Sas 从分类变量生成虚拟变量

Sas 从分类变量生成虚拟变量,sas,stata,dummy-variable,Sas,Stata,Dummy Variable,如何在SAS中为数据集中每个分类变量的每个值创建虚拟变量(编码为0或1)?因为我有很多变量,所以我想做一些类似循环的事情 在Stata中,我将使用以下代码: foreach var of varlist var1 var2 var3 var4 var5 var6 var7 { tabulate `var', gen(`var') drop `var' } 您可以尝试几种数据转换技术 一种方法是使用Proc tablate将所有不同的变量值整理成用于生成变量名的数据集 %macr

如何在SAS中为数据集中每个分类变量的每个值创建虚拟变量(编码为0或1)?因为我有很多变量,所以我想做一些类似循环的事情

在Stata中,我将使用以下代码:

foreach var of varlist var1 var2 var3 var4 var5 var6 var7 {
    tabulate `var', gen(`var')
    drop `var'
}

您可以尝试几种数据转换技术

一种方法是使用
Proc tablate
将所有不同的变量值整理成用于生成变量名的数据集

%macro DummyVariables(data=, var=, out=, genmode=);

  proc tabulate data=&data out=class_values; 
    class &var;
    table &var;
  run;

  %local dsid index seq &var _type_ varname varvalue p_type_;

  %let p_type_ = 0;

  %let dsid = %sysfunc(open(class_values));

  %syscall SET ( dsid );

  data &out;
    set &data;

      length

      %if &genmode=1 %then %do;
        %do index = 1 %to %sysfunc(ATTRN(&dsid,NOBS));
          dummy_&index
        %end;
      %end;

      %if &genmode=2 %then %do;
        %do %while (0 = %sysfunc(fetch(&dsid)));
          %let index = %sysfunc(index(&_type_, 1));
          %let varname = %scan(&var,&index);
          %if &_type_ ne &p_type_ %then %let seq=1; %else %let seq=%eval(&seq+1);
          &varname._&seq
          %let p_type_ = &_type_;
        %end;
      %end;

      %if &genmode=3 %then %do;
        %do %while (0 = %sysfunc(fetch(&dsid)));
          %let index = %sysfunc(index(&_type_, 1));
          %let varname = %scan(&var,&index);
          %let varvalue = &&&varname;
          "&varname._&varvalue"n
        %end;
      %end;
      4;
  run;

  %let dsid = %sysfunc(close(&dsid));

%mend;


%DummyVariables (data=sashelp.class, var=name age sex height weight, out=want1, genmode=1);
%DummyVariables (data=sashelp.class, var=name age sex height weight, out=want2, genmode=2);

options validvarname = any;
%DummyVariables (data=sashelp.class, var=name age sex height weight, out=want3, genmode=3);
NOTE: Variable name_1 is uninitialized.
...
NOTE: Variable name_19 is uninitialized.
NOTE: Variable age_1 is uninitialized.
...

NOTE: Variable age_6 is uninitialized.
NOTE: Variable sex_1 is uninitialized.
NOTE: Variable sex_2 is uninitialized.
NOTE: Variable height_1 is uninitialized.
...
NOTE: Variable height_17 is uninitialized.
NOTE: Variable weight_1 is uninitialized.
etc ...
模式1一个数字后缀虚拟变量,用于每个不同的变量和值

NOTE: Variable dummy_1 is uninitialized.
NOTE: Variable dummy_2 is uninitialized.
...
NOTE: Variable dummy_58 is uninitialized.
NOTE: Variable dummy_59 is uninitialized.
模式2一个数字后缀虚拟变量,用于每个不同的变量和值。
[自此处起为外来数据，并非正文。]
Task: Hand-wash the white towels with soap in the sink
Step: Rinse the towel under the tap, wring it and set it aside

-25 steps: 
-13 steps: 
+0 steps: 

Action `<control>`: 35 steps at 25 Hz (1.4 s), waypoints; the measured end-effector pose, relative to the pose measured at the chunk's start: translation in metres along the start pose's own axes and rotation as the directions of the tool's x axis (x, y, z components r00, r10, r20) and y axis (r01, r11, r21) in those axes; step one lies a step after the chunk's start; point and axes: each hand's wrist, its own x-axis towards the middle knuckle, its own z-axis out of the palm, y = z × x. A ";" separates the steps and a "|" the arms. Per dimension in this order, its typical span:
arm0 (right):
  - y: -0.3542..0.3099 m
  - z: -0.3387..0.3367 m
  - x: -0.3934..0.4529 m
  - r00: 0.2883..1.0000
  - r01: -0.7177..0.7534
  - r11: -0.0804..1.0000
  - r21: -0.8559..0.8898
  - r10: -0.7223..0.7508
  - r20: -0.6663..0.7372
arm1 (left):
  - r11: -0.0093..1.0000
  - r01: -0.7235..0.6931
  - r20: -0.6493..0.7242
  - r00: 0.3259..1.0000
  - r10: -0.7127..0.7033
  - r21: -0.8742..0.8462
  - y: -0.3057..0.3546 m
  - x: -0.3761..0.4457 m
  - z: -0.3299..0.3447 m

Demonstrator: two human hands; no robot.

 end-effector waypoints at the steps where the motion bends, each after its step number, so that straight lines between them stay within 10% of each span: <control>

基于原始变量名的虚拟变量名

%macro DummyVariables(data=, var=, out=, genmode=);

  proc tabulate data=&data out=class_values; 
    class &var;
    table &var;
  run;

  %local dsid index seq &var _type_ varname varvalue p_type_;

  %let p_type_ = 0;

  %let dsid = %sysfunc(open(class_values));

  %syscall SET ( dsid );

  data &out;
    set &data;

      length

      %if &genmode=1 %then %do;
        %do index = 1 %to %sysfunc(ATTRN(&dsid,NOBS));
          dummy_&index
        %end;
      %end;

      %if &genmode=2 %then %do;
        %do %while (0 = %sysfunc(fetch(&dsid)));
          %let index = %sysfunc(index(&_type_, 1));
          %let varname = %scan(&var,&index);
          %if &_type_ ne &p_type_ %then %let seq=1; %else %let seq=%eval(&seq+1);
          &varname._&seq
          %let p_type_ = &_type_;
        %end;
      %end;

      %if &genmode=3 %then %do;
        %do %while (0 = %sysfunc(fetch(&dsid)));
          %let index = %sysfunc(index(&_type_, 1));
          %let varname = %scan(&var,&index);
          %let varvalue = &&&varname;
          "&varname._&varvalue"n
        %end;
      %end;
      4;
  run;

  %let dsid = %sysfunc(close(&dsid));

%mend;


%DummyVariables (data=sashelp.class, var=name age sex height weight, out=want1, genmode=1);
%DummyVariables (data=sashelp.class, var=name age sex height weight, out=want2, genmode=2);

options validvarname = any;
%DummyVariables (data=sashelp.class, var=name age sex height weight, out=want3, genmode=3);
NOTE: Variable name_1 is uninitialized.
...
NOTE: Variable name_19 is uninitialized.
NOTE: Variable age_1 is uninitialized.
...

NOTE: Variable age_6 is uninitialized.
NOTE: Variable sex_1 is uninitialized.
NOTE: Variable sex_2 is uninitialized.
NOTE: Variable height_1 is uninitialized.
...
NOTE: Variable height_17 is uninitialized.
NOTE: Variable weight_1 is uninitialized.
etc ...
模式3为每个不同的变量和值添加一个值后缀虚拟变量。基于变量名和值的虚拟变量名


NOTE: Variable name_Alfred is uninitialized.
...
NOTE: Variable name_William is uninitialized.
NOTE: Variable age_11 is uninitialized.
...
NOTE: Variable age_15 is uninitialized.
NOTE: Variable age_16 is uninitialized.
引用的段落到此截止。